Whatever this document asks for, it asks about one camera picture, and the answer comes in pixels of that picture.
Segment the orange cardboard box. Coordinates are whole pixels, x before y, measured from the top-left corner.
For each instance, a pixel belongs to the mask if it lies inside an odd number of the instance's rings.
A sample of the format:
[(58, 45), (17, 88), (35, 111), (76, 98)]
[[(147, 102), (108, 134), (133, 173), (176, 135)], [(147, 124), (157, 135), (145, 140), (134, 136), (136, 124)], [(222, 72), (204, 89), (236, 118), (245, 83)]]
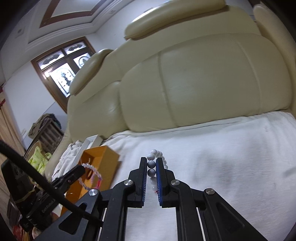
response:
[(85, 150), (80, 163), (85, 174), (70, 186), (66, 199), (76, 203), (90, 189), (109, 189), (119, 167), (118, 160), (119, 154), (107, 146)]

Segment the striped beige curtain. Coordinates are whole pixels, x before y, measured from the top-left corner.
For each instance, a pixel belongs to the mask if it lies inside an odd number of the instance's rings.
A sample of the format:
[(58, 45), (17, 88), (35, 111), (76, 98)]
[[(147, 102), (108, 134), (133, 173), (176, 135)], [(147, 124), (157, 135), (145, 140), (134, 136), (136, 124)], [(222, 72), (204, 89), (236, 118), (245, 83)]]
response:
[[(16, 150), (20, 155), (25, 153), (22, 140), (16, 129), (13, 116), (6, 101), (6, 95), (1, 87), (1, 141), (4, 141)], [(1, 173), (1, 202), (9, 198), (8, 188), (5, 184), (3, 174)]]

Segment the wicker chair green cushion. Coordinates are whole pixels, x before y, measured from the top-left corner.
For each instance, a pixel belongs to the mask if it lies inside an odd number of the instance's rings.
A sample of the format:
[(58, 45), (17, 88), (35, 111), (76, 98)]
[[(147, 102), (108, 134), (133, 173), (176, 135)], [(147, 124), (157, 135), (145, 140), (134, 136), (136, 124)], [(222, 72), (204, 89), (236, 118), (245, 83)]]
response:
[(24, 158), (41, 174), (44, 175), (52, 154), (43, 150), (42, 143), (36, 141), (25, 153)]

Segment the white fleece blanket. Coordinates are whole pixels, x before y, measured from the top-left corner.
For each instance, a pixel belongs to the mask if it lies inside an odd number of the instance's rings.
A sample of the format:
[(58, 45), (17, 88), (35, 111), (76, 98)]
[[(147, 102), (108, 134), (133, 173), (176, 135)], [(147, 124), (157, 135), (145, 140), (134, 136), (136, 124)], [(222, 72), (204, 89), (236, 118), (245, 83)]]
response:
[(124, 131), (104, 144), (119, 154), (114, 183), (155, 149), (178, 180), (197, 190), (216, 190), (267, 240), (284, 240), (295, 224), (295, 118), (290, 113)]

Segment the beige leather sofa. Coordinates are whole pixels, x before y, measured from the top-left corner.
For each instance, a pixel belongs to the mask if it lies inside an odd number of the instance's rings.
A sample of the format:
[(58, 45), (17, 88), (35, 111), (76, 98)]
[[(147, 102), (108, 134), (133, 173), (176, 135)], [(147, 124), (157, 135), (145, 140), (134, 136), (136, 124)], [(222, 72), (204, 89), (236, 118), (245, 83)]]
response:
[(254, 17), (225, 1), (168, 1), (134, 19), (70, 85), (67, 146), (270, 111), (295, 113), (295, 28), (263, 1)]

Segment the wooden glass door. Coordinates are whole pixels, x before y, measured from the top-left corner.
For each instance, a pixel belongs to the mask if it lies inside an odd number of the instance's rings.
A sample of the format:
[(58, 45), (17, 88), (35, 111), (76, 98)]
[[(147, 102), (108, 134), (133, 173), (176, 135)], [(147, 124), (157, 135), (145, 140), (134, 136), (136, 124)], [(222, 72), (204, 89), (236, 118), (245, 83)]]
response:
[(57, 104), (67, 111), (70, 84), (84, 63), (95, 53), (86, 37), (58, 45), (34, 58), (31, 63)]

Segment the white long jewelry box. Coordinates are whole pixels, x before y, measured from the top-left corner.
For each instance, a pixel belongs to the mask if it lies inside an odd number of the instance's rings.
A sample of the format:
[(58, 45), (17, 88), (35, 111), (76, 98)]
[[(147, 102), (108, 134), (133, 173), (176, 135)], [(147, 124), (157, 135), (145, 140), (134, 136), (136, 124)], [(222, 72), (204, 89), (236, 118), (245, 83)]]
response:
[(79, 150), (79, 153), (77, 154), (77, 158), (79, 158), (78, 163), (82, 163), (82, 155), (85, 150), (99, 147), (102, 144), (102, 142), (103, 138), (101, 138), (99, 135), (94, 135), (86, 138), (81, 146), (81, 149)]

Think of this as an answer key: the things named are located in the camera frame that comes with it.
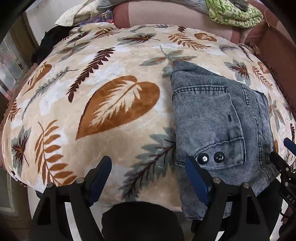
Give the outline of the blue denim pants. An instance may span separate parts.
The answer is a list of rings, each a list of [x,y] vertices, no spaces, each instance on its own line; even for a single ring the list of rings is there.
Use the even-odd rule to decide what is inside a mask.
[[[230,185],[250,184],[260,194],[277,177],[266,96],[247,85],[176,60],[171,74],[176,165],[182,211],[188,219],[206,212],[185,173],[194,158],[212,177]]]

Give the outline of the pink brown sofa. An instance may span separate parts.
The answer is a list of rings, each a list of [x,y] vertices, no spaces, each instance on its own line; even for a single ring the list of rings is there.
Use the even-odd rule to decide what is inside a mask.
[[[278,73],[283,89],[295,94],[295,43],[289,33],[264,4],[249,1],[263,13],[263,21],[252,29],[220,25],[207,14],[186,6],[160,1],[130,1],[117,5],[113,10],[118,28],[142,24],[168,24],[203,30],[223,37],[235,44],[253,43],[262,57]]]

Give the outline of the colourful packet beside pillow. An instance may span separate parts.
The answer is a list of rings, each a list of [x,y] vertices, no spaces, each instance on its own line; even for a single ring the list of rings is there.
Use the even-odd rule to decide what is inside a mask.
[[[83,26],[90,23],[113,23],[113,14],[111,10],[107,10],[104,13],[101,13],[100,15],[97,15],[93,18],[90,18],[88,20],[84,20],[78,24],[78,26]]]

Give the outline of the wooden glass panel door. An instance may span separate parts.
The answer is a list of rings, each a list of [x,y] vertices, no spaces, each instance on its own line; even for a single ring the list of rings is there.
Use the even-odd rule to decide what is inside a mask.
[[[21,78],[32,66],[38,43],[26,13],[16,19],[1,42],[1,93],[11,98]]]

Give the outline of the leaf pattern fleece blanket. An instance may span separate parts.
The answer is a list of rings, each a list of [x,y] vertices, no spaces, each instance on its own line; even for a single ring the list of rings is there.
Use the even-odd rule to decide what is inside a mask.
[[[243,45],[174,25],[74,28],[25,81],[1,129],[1,161],[16,181],[42,192],[73,183],[104,155],[112,172],[99,203],[146,201],[181,210],[175,172],[170,75],[197,64],[262,92],[275,149],[295,120],[269,70]]]

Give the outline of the green patterned folded blanket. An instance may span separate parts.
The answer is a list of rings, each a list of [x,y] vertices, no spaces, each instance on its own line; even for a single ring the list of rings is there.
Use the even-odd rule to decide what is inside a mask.
[[[222,25],[252,28],[263,20],[261,11],[247,2],[239,8],[232,1],[206,1],[206,5],[210,19]]]

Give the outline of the white crumpled cloth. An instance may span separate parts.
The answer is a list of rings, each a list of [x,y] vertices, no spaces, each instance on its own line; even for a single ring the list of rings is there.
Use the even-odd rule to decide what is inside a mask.
[[[71,27],[84,20],[89,20],[101,13],[101,10],[98,10],[99,3],[100,1],[86,1],[83,4],[76,5],[64,12],[60,18],[55,21],[55,24]]]

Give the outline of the black cloth at sofa edge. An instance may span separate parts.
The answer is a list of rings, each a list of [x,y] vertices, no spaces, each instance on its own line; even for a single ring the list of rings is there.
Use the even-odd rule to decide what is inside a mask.
[[[43,39],[41,40],[41,44],[35,50],[31,57],[31,62],[40,63],[51,53],[53,47],[58,44],[62,39],[69,36],[70,30],[74,27],[65,27],[57,25],[50,29],[48,32],[45,32]]]

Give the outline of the dark cloth on green blanket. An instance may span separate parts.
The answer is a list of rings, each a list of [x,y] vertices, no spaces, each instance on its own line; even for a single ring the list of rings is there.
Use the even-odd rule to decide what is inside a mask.
[[[247,11],[248,10],[248,3],[246,0],[230,0],[236,8],[240,9],[241,11]]]

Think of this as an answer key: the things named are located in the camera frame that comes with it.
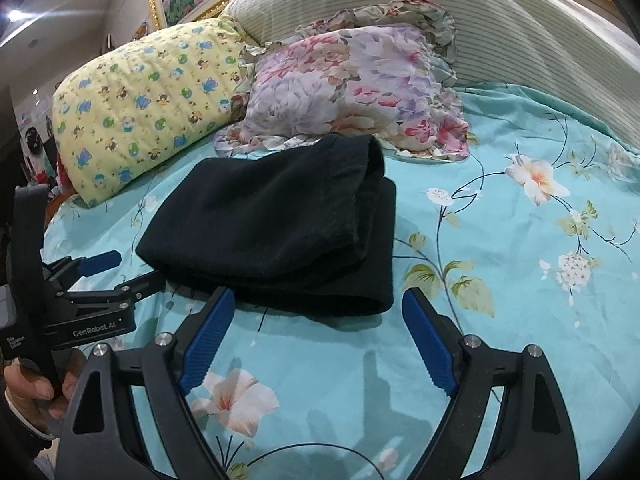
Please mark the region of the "person's left hand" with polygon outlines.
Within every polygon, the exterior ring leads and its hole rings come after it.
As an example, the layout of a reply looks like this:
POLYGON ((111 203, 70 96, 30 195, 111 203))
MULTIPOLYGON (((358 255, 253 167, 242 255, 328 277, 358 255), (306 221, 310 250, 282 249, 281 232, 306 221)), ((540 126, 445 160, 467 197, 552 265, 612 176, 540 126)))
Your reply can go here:
POLYGON ((50 434, 48 422, 65 416, 86 362, 79 349, 70 352, 61 393, 56 394, 47 378, 14 360, 3 370, 6 397, 32 428, 42 434, 50 434))

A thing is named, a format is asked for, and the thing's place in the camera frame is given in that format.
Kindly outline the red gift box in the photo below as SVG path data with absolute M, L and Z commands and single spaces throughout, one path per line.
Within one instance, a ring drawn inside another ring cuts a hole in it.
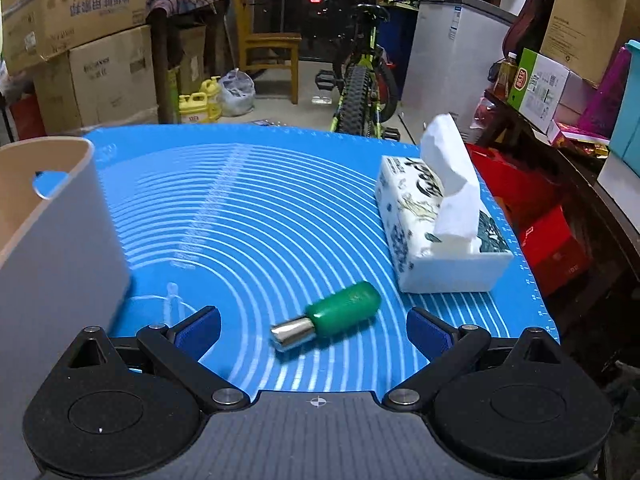
M 544 296 L 589 268 L 591 258 L 570 226 L 561 188 L 546 172 L 494 148 L 469 144 L 466 149 L 518 236 Z

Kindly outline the wooden chair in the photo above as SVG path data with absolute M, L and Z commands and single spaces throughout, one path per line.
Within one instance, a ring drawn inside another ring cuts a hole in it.
M 238 69 L 245 73 L 260 70 L 288 70 L 291 74 L 291 102 L 298 103 L 299 46 L 302 36 L 297 32 L 253 32 L 250 24 L 250 0 L 232 0 L 238 35 Z M 252 51 L 273 51 L 280 56 L 250 59 Z

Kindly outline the white plastic bag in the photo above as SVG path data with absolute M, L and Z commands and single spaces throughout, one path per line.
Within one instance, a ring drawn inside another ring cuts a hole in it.
M 255 85 L 247 73 L 238 68 L 230 70 L 218 80 L 220 102 L 224 117 L 238 117 L 254 108 Z

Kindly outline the beige plastic storage basket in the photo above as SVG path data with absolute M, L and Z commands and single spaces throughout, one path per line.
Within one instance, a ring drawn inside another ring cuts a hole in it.
M 107 327 L 130 272 L 84 138 L 1 150 L 1 475 L 37 471 L 23 441 L 32 397 L 78 332 Z

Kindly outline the green bottle silver cap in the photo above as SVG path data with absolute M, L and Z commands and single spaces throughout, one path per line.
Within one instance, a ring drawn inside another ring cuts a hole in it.
M 320 338 L 328 339 L 374 318 L 382 298 L 369 282 L 350 285 L 306 307 L 303 315 L 270 327 L 277 351 L 285 352 Z

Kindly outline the blue silicone baking mat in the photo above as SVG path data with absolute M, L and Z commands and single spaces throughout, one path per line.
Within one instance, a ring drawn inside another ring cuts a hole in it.
M 222 332 L 203 363 L 248 394 L 386 393 L 425 363 L 406 335 L 414 307 L 497 337 L 554 330 L 522 255 L 484 294 L 397 289 L 374 189 L 382 157 L 413 145 L 247 124 L 102 128 L 90 141 L 132 275 L 111 334 L 215 306 Z M 273 349 L 273 324 L 360 281 L 382 298 L 373 321 Z

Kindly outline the white appliance cabinet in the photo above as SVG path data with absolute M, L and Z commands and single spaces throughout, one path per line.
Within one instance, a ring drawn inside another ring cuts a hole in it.
M 420 3 L 398 115 L 415 141 L 440 114 L 450 114 L 462 139 L 473 143 L 477 103 L 515 15 L 483 0 Z

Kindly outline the green white carton box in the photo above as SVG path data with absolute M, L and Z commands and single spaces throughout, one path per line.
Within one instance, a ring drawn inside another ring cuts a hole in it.
M 524 49 L 508 104 L 539 131 L 546 132 L 569 76 L 570 70 L 561 63 Z

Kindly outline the green black bicycle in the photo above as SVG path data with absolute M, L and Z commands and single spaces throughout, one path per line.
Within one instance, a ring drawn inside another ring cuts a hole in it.
M 353 136 L 400 140 L 400 132 L 384 125 L 397 110 L 399 91 L 384 48 L 380 25 L 390 14 L 378 0 L 311 0 L 320 20 L 304 36 L 326 39 L 336 47 L 332 67 L 319 70 L 319 90 L 340 92 L 330 130 Z

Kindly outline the yellow detergent jug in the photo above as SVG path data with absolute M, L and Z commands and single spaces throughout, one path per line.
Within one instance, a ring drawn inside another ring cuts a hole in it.
M 178 110 L 183 124 L 212 124 L 222 116 L 219 77 L 205 79 L 201 88 L 179 96 Z

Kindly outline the white printed tissue box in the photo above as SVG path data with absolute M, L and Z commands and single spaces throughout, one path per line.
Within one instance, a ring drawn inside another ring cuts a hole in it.
M 375 198 L 401 292 L 490 292 L 513 259 L 448 114 L 426 126 L 419 156 L 382 157 Z

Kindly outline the large cardboard box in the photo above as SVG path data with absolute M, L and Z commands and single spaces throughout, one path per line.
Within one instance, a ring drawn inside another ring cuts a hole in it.
M 35 69 L 34 85 L 49 136 L 155 124 L 151 29 L 124 30 L 52 58 Z

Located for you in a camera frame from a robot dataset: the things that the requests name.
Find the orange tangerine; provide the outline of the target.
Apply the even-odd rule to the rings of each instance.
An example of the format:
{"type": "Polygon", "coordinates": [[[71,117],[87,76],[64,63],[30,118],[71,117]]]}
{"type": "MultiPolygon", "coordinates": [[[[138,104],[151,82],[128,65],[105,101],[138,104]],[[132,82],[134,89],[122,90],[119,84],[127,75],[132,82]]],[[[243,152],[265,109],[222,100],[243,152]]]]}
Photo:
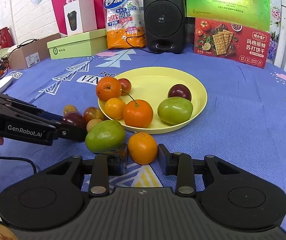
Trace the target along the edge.
{"type": "Polygon", "coordinates": [[[129,138],[128,150],[135,163],[147,165],[152,163],[157,157],[158,145],[150,134],[138,132],[129,138]]]}

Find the red apple fruit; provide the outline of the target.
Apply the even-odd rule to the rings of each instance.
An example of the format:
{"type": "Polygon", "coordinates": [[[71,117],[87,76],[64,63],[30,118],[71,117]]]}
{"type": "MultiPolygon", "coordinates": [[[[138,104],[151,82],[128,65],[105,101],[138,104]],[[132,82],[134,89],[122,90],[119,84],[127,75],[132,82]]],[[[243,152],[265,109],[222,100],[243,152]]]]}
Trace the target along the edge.
{"type": "Polygon", "coordinates": [[[131,82],[128,79],[121,78],[118,80],[122,86],[122,93],[121,95],[127,95],[131,91],[131,82]]]}

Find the dark red plum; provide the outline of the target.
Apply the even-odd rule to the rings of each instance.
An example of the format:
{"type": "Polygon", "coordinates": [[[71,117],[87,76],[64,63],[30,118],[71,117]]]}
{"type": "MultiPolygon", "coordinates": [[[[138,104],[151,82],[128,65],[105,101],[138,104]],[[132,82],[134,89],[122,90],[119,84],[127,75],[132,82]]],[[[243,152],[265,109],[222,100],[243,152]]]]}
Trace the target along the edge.
{"type": "Polygon", "coordinates": [[[167,97],[182,97],[189,101],[192,100],[192,94],[190,90],[183,84],[176,84],[172,86],[168,91],[167,97]]]}

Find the dark plum on cloth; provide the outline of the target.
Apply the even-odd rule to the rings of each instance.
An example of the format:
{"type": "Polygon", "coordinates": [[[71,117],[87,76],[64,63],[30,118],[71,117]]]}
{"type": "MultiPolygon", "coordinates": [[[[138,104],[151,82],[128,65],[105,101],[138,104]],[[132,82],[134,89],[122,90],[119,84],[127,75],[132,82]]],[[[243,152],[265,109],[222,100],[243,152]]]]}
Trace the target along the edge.
{"type": "Polygon", "coordinates": [[[72,125],[72,126],[86,128],[86,120],[78,112],[66,113],[62,118],[62,122],[72,125]]]}

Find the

-*-*-

Instructions for the task: Search the entries above for "blanket". Show every line that has it.

Reply to the exercise:
Segment the white fleece blanket. Coordinates are whole pixels, x before y, measured from the top-left corner.
Give the outline of the leaf pattern fleece blanket. An instance may span separate parts.
Give the outline of the green patterned folded blanket. An instance may span separate parts.
Give the outline of the dark cloth on green blanket. An instance may span separate parts.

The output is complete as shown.